All in the Game
was a pleasant morning with a mild southwesterly blowing intermittent cirrus clouds across the course. Hiraki teed up a little high and with a smooth fluid swing sent the ball over the ominous looking water hazard, splitting the fairway into two equal halves.
“Goooshaaw, Yamamoto-san” shouted Aggarwal. Hiraki’s tiny chest ballooned with pride. First tee-shot always has portentous significance to early morning golfers. ‘A day well began’ Hiraki was smiling within. It was the day he was planning to meet the government representatives; his inner voice must have told him that the deal would somehow go through. That’s when he saw that immaculately dressed gentleman, colour-coordinated from floppy San Andrews cap to his shining black golf shoes, hurrying towards the tee-box.
“Ah there…! You’re just in time, mister Rao”, exclaimed Aggarwal.
Royal N Ancient … RNA, to his friends – Ramji Narayan Aggarwal is one of the oldest and loudest members of the club – always ready to lend a helping hand to fellow members. I looked up midway through my backswing promptly sending my ball sputtering through the lake. An inaudible curse escaped my lips. Hiraki looked at me with a slight nod acknowledging my distress. “Shigata nai” I muttered before tossing the driver to my caddie.
Aggarwal had not taken any notice, he was eager to introduce Rao to his new found acquaintance, Hiraki. “Yamamoto-san, meet mister Rao, an old friend of mine and a great golfer…” Introductions went on for a while with Hiraki’s characteristic bows in response the verbal flood from Aggarwal extolling his worthy friend.
I began to fidget. My tee-shot had not helped my mood much. “Gentlemen”, I interrupted gesturing at the other four-ball waiting behind us. Aggarwal grunted, conceding, as he moved to the ball already teed up by his caddie – it is too menial a task to bend down and tee up the ball – and a louder grunt followed as he heaved his weight behind the shot making the ball disappear into the trees. Rao’s shot that followed was decent, giving a semblance of competition to Hiraki.
My mood had not improved as I dropped another ball short of the water hazard. Another lousy day! My thoughts went back to the previous day – that began with a quaint plea from my son, who needed my help in getting his passport renewed, rather urgently – and my futile efforts to convince the authorities that the child’s trip to Australia to participate in an architectural design competition is of reasonable national importance.
Pillar to post!
Or is it water hazard to sand trap? I cursed once again as my ball faded right into the greenside bunker. “A double bogey at the best,” I said accompanying Aggarwal ambling lazily towards his caddie that had found the ball which appeared miraculously at the fringe of the fairway.

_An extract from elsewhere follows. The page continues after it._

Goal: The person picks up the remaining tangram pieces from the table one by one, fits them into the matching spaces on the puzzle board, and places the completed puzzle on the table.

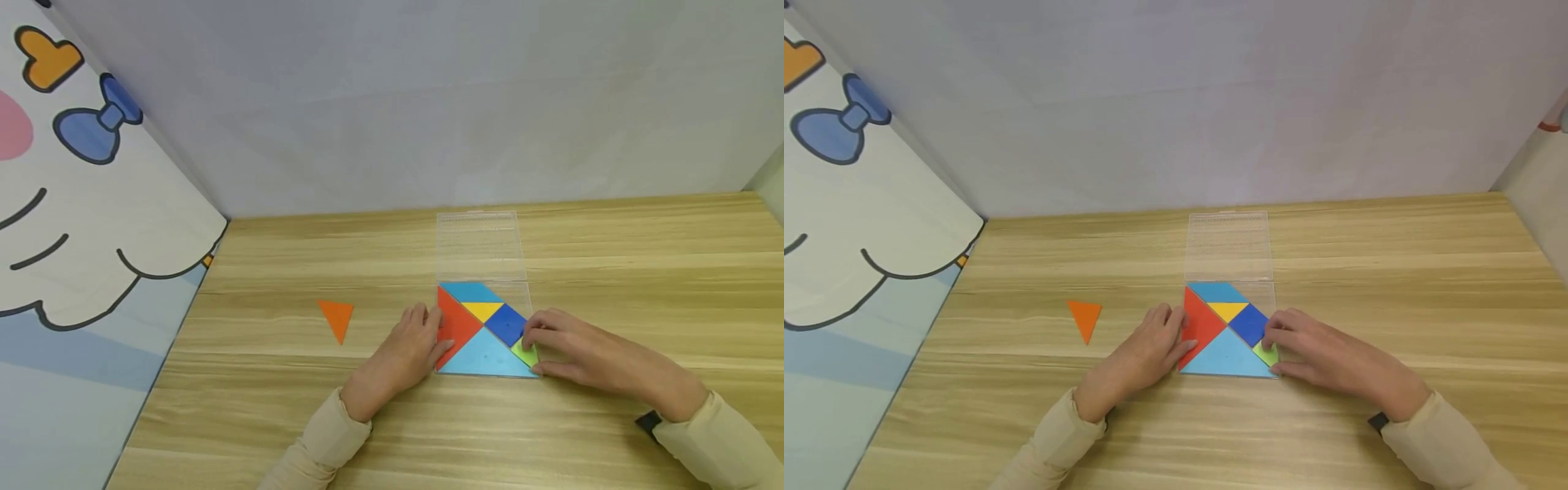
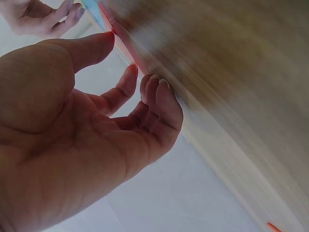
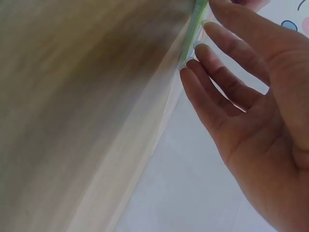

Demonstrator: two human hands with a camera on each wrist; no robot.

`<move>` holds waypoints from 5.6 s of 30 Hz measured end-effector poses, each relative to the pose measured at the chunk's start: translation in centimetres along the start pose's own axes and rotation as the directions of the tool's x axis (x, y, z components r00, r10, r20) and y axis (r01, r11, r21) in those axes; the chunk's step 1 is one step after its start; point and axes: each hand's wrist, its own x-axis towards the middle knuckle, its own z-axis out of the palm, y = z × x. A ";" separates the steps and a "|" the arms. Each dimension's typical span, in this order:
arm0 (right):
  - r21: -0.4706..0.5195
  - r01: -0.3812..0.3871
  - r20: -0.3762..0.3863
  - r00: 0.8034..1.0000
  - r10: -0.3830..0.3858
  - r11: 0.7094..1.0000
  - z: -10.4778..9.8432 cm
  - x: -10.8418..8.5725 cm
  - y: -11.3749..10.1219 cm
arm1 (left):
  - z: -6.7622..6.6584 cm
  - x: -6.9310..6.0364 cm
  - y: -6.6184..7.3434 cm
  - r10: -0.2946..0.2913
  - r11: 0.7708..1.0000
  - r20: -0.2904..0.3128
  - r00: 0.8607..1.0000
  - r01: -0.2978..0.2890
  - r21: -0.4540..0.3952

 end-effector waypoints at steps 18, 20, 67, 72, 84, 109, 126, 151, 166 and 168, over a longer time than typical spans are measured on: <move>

I had no qualms though – it was I that had asked Aggarwal to fix the game with Rao, explaining the predicament of Hiraki, whose firm is the only supplier of a certain cantilevers, deemed essential by the consultants for the superfast roadway connecting the principal cities of the state. At the request of the consultants, his firm had set up a hundred million dollar manufacturing unit and I was instrumental in locating it.
The project is essential for its future viability.
Everything was hunky dory until Hiraki’s predawn phone-call shook me up on the day before. His voice sounded to my sleepy head like a thousand May-day alarms going off at the same time. “The specs vanished in the final detailing document. It must be the consortium…”
My mind continued to wander adding three more bogeys to the card, as the four-ball continued through to the refreshment hut at the fifth tee – a long holdup, two groups waiting ahead of us. Aggarwal continued in his characteristic tenor forcing wit into his praises of Rao, recounting anecdotes from a long string of his feats. Even Rao couldn’t have made his own resume, more effective.
I smiled absentmindedly at the three heads huddled together and moseyed off with my phone to call a certain Ilangovan that can help me with my son’s passport. “Avaru baathroomla irukaamgu. Pinnaale phonu pamdumgo” a high pitched voice replied without masking her irritation.
The sixth hole is a short par three – just a well aimed pitch with a wedge across the water should get a par, if not a birdie. Hiraki and Aggarwal are already two up. ‘But … this is my favorite hole’ I walked confidently to the tee in spite of a wayward hook by my partner Rao. An easy swing and – Brrrrrrrrr – the phone began to vibrate. I was in two minds – to take a shot or the call – and duffed the ball … another ProV into the depths.
“Sawrree saar. My name ees Ilangovan saar”, he began.
“Yes… yes mister Ilangovan. I was trying to contact you for my son’s …”
“Teriyum saar. Don’t worry. Tomorrow passport coming saar, gaarentee. Just small fees for polees and my friend in awffees, saar”
“Okay … okay” I hung up, getting ready for my three from the tee box.
“Who’s that?” asked Rao with a smirk.
“Some bloody tout”, I replied, landing the ball next to the pin. An assured bogey, and a chance to halve the hole made me eloquent. “In this goddamned country … the processes are so convoluted, they don’t even exist. You know, how much I had to run around to get a simple passport renewed?”